Fabric for Data Analysts Part 1: Data Ingestion & Preparation

Introduction

While Microsoft Fabric promises a collaborative workspace for Data Analysts, Engineers and Scientists alike, the person with the most to gain, and the least to lose, from the data mesh-like architectural patterns in Fabric is the Data Analyst.

Do you, as a Data Analyst, recognize any of the following challenges?

  • Getting your own data into an existing data model is time consuming and/or difficult to achieve (Ingest & Prepare)
  • Making changes to calculations, relationships and content in data models is complex or even impossible (Store & Serve)
  • Driving actions from insight is difficult due to data quality, availability or reliability issues (Consume & Act)

Then Microsoft Fabric might be the solution for you.

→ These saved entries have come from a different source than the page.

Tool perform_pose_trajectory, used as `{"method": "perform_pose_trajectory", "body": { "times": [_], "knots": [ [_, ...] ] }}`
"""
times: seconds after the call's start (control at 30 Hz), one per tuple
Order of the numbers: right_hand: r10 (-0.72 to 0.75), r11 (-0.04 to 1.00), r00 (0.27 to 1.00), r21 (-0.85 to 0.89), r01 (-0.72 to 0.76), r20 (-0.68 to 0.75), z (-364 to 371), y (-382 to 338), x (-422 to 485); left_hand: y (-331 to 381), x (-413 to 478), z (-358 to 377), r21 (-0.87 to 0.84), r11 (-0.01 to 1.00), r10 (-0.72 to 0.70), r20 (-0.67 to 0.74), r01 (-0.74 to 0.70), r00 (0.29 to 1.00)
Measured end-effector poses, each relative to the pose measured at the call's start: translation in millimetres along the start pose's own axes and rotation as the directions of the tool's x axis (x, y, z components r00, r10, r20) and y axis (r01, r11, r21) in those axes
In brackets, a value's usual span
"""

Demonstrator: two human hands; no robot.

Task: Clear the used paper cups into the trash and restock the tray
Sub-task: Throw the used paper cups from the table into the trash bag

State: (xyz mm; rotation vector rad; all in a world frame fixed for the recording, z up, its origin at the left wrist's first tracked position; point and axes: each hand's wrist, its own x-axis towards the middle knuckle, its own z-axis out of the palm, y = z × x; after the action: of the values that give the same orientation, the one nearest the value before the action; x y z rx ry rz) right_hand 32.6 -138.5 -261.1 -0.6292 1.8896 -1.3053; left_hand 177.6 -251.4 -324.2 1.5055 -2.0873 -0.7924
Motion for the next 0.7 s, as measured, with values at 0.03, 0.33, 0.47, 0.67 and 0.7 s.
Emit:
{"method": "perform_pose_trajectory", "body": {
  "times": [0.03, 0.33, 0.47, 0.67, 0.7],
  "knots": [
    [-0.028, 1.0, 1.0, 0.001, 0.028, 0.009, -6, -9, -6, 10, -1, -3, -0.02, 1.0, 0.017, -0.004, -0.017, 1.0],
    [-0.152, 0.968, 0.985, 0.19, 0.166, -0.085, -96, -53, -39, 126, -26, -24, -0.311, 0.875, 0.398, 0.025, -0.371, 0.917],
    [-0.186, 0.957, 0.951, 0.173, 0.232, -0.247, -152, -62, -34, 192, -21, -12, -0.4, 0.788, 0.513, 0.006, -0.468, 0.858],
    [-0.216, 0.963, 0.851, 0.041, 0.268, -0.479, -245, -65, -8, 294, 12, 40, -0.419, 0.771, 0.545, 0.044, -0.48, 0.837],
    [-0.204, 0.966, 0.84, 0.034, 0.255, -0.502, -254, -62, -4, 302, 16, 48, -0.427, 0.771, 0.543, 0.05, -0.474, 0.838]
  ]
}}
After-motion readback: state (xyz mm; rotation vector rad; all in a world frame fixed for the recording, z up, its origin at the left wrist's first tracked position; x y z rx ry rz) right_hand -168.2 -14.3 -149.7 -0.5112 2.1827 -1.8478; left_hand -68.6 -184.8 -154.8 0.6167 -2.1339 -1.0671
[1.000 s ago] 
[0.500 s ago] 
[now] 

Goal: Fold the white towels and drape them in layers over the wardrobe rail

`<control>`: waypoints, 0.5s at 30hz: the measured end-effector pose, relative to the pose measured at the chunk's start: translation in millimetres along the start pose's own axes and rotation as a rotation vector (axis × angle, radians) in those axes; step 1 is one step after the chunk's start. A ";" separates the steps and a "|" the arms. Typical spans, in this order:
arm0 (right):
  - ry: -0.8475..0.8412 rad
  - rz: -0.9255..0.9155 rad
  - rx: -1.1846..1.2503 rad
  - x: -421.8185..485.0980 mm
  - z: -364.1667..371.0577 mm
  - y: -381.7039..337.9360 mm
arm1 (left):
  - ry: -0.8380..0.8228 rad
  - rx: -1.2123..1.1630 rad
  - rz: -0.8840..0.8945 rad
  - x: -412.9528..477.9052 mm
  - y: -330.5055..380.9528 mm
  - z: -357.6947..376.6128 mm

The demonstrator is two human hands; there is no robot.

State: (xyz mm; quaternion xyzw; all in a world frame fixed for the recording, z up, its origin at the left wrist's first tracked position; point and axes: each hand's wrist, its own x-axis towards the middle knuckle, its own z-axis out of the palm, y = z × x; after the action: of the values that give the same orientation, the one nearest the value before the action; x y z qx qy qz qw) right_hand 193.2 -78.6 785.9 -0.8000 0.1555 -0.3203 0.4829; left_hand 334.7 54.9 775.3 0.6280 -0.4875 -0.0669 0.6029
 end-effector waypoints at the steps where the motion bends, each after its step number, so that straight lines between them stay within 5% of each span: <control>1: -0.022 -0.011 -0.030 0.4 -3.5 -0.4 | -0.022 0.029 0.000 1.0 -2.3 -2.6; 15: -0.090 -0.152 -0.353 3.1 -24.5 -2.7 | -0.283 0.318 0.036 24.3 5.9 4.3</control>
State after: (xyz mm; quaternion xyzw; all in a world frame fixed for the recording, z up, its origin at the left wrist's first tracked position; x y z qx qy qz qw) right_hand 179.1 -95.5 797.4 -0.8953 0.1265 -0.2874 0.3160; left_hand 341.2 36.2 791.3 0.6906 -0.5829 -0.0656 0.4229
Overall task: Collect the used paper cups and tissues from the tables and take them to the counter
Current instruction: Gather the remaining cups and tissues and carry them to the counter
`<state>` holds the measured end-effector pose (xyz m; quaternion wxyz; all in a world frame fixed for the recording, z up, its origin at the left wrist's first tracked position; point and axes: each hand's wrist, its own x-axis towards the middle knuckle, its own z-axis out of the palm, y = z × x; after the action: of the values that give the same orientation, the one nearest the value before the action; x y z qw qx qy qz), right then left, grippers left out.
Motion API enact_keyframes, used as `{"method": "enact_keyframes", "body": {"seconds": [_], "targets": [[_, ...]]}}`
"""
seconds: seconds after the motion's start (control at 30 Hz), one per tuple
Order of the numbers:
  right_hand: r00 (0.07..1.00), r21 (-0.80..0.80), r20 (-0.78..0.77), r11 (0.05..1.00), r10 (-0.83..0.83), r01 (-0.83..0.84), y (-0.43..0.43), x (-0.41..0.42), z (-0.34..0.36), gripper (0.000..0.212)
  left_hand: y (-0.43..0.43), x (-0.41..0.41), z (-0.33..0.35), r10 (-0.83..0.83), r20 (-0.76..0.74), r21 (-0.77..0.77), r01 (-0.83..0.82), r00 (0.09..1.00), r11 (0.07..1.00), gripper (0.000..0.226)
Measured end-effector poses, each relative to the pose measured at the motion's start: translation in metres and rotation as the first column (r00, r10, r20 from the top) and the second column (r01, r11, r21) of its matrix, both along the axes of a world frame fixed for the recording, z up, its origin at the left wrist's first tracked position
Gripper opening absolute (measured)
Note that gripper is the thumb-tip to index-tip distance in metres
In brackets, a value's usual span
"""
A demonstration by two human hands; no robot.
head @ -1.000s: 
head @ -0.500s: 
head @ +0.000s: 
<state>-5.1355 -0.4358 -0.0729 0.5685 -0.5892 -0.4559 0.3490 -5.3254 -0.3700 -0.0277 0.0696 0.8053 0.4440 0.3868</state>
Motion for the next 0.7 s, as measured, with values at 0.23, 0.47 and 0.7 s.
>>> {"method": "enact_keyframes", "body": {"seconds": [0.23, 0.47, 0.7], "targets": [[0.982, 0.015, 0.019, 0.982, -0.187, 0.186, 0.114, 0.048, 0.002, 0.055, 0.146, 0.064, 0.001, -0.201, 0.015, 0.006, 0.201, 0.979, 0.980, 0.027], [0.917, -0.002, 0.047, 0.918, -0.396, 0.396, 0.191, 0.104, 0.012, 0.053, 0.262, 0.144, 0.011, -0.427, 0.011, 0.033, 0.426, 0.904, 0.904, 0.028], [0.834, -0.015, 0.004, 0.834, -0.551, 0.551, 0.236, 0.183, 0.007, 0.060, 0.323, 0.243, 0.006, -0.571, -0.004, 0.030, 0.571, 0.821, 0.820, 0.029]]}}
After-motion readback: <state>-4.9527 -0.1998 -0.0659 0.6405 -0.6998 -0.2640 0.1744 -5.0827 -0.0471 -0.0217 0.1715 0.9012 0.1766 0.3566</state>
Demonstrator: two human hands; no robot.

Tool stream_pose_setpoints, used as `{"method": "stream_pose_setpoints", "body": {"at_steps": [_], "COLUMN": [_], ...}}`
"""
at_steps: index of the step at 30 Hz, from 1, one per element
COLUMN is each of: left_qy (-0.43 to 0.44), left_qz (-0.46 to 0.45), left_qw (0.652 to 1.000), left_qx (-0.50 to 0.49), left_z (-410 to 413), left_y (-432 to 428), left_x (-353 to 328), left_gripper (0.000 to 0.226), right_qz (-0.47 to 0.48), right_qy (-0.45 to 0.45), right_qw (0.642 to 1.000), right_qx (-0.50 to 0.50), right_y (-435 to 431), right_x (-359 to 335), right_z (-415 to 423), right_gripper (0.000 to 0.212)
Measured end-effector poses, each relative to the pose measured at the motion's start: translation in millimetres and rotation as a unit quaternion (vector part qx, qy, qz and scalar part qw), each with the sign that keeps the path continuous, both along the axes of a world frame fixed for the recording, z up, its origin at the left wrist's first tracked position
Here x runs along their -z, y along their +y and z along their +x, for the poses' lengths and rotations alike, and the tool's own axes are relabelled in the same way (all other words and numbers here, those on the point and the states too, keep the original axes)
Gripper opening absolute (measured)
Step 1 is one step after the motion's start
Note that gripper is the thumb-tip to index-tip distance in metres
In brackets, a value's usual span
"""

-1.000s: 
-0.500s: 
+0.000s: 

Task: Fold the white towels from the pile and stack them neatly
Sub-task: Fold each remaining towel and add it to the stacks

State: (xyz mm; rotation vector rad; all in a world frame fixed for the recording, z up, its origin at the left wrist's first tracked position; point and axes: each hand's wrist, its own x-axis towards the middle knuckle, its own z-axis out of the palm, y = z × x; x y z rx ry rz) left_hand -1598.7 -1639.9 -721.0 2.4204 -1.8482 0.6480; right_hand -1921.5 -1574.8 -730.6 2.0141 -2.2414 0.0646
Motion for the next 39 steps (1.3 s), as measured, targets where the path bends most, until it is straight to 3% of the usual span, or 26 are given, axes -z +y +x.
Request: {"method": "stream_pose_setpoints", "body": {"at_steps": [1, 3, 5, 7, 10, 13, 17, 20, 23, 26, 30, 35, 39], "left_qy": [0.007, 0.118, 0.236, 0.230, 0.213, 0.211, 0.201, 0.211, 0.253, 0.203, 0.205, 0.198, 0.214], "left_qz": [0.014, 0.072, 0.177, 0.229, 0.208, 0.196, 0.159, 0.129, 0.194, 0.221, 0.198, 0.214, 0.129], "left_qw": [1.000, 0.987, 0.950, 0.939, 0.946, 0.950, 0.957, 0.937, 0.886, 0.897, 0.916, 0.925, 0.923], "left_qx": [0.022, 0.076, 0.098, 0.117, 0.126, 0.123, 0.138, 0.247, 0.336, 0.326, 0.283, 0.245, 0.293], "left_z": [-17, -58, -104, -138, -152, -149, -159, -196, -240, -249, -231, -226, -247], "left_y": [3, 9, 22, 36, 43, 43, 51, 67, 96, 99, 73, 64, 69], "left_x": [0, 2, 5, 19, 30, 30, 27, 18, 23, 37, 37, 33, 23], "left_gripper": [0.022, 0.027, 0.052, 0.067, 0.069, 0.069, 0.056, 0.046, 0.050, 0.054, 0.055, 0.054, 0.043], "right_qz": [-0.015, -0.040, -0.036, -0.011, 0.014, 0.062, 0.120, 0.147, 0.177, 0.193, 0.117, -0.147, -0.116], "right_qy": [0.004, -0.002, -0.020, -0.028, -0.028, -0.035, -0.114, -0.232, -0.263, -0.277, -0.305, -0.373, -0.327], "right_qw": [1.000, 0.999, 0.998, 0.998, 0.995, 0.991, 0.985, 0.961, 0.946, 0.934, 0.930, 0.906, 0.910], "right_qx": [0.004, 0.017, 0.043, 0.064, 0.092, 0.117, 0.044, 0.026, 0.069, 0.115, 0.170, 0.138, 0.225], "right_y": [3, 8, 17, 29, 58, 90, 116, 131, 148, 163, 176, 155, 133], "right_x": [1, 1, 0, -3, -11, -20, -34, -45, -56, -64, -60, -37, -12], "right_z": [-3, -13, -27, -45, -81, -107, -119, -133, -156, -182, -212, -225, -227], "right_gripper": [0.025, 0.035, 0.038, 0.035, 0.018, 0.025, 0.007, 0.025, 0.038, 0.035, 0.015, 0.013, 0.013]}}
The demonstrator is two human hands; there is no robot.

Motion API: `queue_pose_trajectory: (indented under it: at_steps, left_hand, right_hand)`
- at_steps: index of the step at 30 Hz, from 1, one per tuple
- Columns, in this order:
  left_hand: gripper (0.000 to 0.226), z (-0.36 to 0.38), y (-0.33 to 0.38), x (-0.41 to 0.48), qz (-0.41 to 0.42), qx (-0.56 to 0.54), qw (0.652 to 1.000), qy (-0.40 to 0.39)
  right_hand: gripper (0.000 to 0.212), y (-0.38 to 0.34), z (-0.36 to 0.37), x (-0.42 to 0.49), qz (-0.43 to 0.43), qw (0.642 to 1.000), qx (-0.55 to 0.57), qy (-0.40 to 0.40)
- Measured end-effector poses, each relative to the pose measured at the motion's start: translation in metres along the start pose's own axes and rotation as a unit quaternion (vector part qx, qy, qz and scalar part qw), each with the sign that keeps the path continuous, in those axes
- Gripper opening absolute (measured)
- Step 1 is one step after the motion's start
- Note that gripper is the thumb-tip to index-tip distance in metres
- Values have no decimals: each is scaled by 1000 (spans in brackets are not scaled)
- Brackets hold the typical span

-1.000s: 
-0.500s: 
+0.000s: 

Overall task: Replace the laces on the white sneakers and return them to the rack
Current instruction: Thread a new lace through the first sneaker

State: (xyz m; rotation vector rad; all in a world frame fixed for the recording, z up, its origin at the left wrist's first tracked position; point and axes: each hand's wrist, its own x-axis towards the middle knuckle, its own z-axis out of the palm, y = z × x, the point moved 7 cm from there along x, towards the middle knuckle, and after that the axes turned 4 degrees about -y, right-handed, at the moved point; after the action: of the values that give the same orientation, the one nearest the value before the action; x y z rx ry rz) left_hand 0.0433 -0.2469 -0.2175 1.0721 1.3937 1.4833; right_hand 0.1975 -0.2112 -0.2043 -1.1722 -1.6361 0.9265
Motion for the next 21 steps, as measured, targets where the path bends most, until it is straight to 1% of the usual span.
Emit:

This first part of the article series, ‘Microsoft Fabric for Data Analysts’, explores how you as a Data Analyst can get started with ingesting your own data into Microsoft Fabric.

The article will first establish common needs and challenges regarding Data Ingestion faced by the Data Analyst, then I will outline three different methods for ingesting and preparing data into Microsoft Fabric, and finally I will provide you with a small flow chart to help you decide which approach to use.


Data Ingestion & Preparation Needs and Challenges

Data Analysts commonly want to integrate new data into a model currently used for reporting. Sometimes the data is already in the cloud, and sometimes the data is a small spreadsheet of handwritten data that came out of a meeting the other day.

However, in the process of solving this need, the analyst will often face one or more of the following challenges:

  • The data model is created further upstream in tools that the Analyst does not possess the required skills for, or is not allowed to add new data to the model themselves, even if they could.
  • The analyst is allowed to make changes, but has to adhere to development, deployment and security requirements that the analyst does not know how to accomplish.
  • The analyst must ask Data Engineering colleagues to help solve one or more of the above, resulting in delayed time to delivery.

In Microsoft Fabric however, the collaborative workspace, low-code tools and OneLake integration provides the Analyst with several tools of their own to solve the Data Ingestion tasks on their own.


Ingest and prepare data with Dataflow Gen2

One of the typical scenarios for data ingestion, is that the analyst wants to integrate some new data in the model, which already lives somewhere in the cloud.

This could be:

  • Data stored in Excel or CSV files on OneDrive/Sharepoint.
  • Data from an existing database you already have elsewhere.
  • Data from an API or 3rd party software that you use.

As an Analyst, one tool you can use for this kind of Data Ingestion in Microsoft Fabric is Dataflow Gen2, which is part of the Data Factory Experience in Fabric.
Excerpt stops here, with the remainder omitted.